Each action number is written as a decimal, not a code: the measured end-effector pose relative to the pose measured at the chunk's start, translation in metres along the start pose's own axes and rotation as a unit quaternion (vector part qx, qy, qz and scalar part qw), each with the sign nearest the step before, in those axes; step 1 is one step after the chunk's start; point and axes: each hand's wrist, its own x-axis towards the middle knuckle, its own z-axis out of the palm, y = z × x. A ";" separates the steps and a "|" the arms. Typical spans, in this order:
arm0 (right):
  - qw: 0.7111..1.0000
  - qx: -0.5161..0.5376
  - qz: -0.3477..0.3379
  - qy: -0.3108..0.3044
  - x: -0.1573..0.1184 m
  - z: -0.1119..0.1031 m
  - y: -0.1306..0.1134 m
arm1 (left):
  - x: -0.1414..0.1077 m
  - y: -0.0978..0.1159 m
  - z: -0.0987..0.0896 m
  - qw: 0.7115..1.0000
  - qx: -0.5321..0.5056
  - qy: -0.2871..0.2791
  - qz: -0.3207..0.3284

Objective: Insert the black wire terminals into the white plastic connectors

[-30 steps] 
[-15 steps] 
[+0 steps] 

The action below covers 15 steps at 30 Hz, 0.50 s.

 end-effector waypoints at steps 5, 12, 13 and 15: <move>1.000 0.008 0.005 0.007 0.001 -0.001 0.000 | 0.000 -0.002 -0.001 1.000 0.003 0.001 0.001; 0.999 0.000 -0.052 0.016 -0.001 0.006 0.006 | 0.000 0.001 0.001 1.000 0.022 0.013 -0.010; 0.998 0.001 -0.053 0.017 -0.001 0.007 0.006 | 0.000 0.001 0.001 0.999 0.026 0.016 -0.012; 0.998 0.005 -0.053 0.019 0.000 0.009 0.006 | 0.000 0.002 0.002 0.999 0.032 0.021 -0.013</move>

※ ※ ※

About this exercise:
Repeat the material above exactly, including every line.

Exercise result:
Each action number is written as a decimal, not a code: the measured end-effector pose relative to the pose measured at the chunk's start, translation in metres along the start pose's own axes and rotation as a unit quaternion (vector part qx, qy, qz and scalar part qw), each with the sign nearest the step before, in those axes; step 1 is one step after the chunk's start; point and axes: each hand's wrist, its own x-axis towards the middle knuckle, its own z-axis out of the palm, y = z × x. A ";" separates the steps and a "|" the arms. Typical spans, in this order:
arm0 (right):
  - qw: 0.7111..1.0000
  - qx: -0.5161..0.5376
  - qz: -0.3477..0.3379
  - qy: -0.3108..0.3044
  - x: -0.1573..0.1184 m
  - z: -0.1119..0.1031 m
  - y: -0.1306..0.1134 m
arm1 (left):
  - x: -0.1414..0.1077 m
  - y: -0.0978..0.1159 m
  - z: -0.0987..0.0896 m
  - qw: 0.7115..1.0000
  - qx: -0.5321..0.5056
  - qy: -0.2871..0.2791
  - qz: -0.3207..0.3284

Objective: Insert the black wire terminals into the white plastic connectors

[-30 steps] 
[-15 steps] 
[+0 steps] 

The action below covers 15 steps at 30 Hz, 0.50 s.

 end-effector waypoints at steps 5, 12, 13 and 15: <move>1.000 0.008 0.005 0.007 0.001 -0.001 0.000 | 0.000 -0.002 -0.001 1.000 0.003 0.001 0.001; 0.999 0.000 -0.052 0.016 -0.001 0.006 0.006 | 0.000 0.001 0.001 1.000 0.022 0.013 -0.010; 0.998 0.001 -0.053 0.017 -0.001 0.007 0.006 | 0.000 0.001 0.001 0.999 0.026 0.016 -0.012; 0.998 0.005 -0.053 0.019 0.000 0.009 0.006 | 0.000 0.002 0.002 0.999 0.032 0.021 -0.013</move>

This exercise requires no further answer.